• _Task to carry out_
Go through the listing below and list every line with "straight".

--

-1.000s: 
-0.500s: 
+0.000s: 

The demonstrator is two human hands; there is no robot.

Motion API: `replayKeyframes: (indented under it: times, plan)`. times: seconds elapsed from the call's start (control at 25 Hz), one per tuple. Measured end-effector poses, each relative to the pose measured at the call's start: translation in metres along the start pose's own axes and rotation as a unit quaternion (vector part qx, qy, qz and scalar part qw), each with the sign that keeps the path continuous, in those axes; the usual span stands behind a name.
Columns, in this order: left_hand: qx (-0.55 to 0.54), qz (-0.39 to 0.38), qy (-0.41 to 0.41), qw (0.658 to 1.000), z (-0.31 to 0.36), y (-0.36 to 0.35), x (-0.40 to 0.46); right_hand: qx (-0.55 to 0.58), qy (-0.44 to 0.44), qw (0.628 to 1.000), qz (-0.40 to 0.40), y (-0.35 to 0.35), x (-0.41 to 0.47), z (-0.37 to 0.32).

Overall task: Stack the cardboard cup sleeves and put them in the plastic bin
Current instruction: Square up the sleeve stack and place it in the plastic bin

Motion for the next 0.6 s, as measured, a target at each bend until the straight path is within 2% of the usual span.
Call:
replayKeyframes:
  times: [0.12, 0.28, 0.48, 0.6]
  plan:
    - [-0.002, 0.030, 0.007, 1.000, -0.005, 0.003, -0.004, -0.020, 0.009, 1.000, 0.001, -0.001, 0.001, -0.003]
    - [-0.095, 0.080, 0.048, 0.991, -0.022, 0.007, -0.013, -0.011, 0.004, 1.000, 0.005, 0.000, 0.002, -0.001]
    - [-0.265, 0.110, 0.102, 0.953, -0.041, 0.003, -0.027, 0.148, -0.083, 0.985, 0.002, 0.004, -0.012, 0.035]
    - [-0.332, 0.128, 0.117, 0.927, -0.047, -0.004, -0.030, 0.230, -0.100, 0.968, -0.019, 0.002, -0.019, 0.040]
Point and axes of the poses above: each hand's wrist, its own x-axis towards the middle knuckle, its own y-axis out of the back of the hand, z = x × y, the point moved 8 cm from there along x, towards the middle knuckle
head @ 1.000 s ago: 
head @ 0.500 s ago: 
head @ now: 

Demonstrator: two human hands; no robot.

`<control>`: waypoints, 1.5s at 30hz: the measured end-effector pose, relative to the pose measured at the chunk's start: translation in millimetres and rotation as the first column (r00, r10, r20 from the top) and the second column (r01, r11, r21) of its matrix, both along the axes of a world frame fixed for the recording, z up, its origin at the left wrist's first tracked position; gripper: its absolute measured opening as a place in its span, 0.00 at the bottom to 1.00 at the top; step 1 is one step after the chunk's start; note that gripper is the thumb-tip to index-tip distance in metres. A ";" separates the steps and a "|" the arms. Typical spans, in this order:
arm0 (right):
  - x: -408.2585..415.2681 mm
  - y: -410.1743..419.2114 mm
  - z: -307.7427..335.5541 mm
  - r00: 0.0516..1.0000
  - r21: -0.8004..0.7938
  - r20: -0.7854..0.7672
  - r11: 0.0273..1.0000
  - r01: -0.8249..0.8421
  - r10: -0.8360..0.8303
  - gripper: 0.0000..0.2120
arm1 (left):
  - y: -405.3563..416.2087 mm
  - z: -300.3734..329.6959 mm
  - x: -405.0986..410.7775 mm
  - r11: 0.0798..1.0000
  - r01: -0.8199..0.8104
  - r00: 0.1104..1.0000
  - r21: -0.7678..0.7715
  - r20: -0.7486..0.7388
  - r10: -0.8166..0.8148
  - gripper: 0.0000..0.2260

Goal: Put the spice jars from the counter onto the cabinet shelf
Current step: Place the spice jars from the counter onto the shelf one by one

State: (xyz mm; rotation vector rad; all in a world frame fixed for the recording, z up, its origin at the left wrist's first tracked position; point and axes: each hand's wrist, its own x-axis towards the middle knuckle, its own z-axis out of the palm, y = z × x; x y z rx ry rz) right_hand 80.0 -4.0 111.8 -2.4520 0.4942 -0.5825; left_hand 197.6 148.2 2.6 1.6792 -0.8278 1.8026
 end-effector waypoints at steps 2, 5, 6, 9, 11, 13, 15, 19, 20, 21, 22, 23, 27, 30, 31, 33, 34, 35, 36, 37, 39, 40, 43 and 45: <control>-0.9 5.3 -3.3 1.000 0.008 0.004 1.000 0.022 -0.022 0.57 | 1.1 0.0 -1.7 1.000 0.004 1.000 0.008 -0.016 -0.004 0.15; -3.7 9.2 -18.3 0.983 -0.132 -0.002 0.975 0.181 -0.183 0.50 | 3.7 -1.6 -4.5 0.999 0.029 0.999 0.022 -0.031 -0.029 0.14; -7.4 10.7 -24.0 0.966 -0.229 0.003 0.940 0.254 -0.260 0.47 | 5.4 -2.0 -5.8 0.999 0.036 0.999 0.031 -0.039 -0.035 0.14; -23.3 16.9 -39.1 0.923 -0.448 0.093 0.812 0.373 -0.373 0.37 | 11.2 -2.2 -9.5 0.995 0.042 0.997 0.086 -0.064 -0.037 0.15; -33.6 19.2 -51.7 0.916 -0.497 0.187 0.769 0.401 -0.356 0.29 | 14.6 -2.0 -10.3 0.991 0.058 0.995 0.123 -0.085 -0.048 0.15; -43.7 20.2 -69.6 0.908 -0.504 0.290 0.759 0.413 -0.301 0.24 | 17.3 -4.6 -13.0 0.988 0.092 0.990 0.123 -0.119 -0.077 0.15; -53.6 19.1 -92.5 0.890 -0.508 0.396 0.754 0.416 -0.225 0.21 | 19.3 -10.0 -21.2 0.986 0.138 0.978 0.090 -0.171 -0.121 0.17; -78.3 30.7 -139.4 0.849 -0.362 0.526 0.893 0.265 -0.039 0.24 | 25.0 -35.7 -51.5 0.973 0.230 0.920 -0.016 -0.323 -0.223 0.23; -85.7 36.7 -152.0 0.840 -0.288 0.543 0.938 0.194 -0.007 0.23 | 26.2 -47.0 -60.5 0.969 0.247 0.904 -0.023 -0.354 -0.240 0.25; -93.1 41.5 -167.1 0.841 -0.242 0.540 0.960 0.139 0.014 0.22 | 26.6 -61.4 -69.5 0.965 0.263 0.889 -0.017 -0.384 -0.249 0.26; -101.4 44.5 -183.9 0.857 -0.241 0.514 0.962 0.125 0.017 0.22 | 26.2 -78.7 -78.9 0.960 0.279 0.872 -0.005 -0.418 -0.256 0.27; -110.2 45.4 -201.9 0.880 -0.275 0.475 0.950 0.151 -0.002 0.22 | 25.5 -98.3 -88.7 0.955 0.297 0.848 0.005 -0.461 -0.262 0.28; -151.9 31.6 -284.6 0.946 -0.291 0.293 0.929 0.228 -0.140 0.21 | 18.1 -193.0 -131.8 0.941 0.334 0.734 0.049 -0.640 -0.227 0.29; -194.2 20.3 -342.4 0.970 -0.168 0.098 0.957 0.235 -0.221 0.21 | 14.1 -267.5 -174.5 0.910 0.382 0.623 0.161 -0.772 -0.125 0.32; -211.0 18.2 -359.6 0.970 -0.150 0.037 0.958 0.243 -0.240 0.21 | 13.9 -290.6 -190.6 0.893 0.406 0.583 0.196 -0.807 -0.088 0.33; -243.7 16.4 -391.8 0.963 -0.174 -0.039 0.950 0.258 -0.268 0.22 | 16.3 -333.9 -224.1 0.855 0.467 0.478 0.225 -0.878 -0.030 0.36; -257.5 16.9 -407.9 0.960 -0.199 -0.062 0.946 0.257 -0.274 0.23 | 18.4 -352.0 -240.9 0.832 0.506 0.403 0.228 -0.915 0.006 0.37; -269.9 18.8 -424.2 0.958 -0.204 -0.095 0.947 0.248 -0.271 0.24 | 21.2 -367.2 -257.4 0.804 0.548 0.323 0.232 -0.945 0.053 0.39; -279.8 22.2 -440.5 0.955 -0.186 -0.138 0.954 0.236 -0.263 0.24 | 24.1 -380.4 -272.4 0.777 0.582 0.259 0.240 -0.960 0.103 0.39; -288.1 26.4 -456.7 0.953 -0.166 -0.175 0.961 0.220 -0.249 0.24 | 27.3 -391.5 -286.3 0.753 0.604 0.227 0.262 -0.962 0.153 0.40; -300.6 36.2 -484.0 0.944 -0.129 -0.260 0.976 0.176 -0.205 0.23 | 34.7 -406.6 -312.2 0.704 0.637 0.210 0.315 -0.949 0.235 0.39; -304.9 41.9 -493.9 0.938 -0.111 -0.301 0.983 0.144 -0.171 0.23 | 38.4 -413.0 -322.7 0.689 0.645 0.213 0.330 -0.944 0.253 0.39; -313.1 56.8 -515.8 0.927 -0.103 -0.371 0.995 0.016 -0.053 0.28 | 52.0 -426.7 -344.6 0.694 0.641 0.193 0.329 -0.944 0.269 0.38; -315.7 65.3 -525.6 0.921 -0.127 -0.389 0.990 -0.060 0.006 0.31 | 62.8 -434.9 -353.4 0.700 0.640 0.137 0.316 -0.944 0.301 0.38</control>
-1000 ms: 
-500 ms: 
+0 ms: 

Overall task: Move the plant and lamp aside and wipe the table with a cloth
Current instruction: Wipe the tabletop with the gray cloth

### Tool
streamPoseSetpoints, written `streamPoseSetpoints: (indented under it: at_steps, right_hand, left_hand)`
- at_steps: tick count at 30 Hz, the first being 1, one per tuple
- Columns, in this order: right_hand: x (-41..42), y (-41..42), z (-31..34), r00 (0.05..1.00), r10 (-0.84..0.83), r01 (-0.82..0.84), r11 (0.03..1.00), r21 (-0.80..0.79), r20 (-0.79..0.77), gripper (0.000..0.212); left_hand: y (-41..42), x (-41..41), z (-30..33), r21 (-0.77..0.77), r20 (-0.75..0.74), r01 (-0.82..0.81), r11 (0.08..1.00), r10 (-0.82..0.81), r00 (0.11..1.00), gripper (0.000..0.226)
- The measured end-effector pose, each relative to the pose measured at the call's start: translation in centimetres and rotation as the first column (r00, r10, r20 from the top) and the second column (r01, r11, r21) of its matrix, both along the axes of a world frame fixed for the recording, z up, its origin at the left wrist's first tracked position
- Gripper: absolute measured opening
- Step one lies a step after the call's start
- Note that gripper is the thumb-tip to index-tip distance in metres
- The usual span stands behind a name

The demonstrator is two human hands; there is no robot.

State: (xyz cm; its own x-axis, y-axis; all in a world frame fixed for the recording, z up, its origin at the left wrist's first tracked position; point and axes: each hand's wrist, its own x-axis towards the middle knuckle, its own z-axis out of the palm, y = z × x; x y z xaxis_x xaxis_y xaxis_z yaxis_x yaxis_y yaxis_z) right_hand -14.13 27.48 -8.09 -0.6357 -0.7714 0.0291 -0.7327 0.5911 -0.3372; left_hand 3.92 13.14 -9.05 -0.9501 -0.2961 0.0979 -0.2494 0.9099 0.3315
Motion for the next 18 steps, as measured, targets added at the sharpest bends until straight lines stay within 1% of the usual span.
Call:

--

• _Reply to the exercise_
Motion for the next 0.6 s, as measured, a target at each bend until the straight path is within 2% of the usual span.
Motion for the next 18 steps, as measured, targets added at the sharpest bends until straight lines stay within 1% of the usual span.

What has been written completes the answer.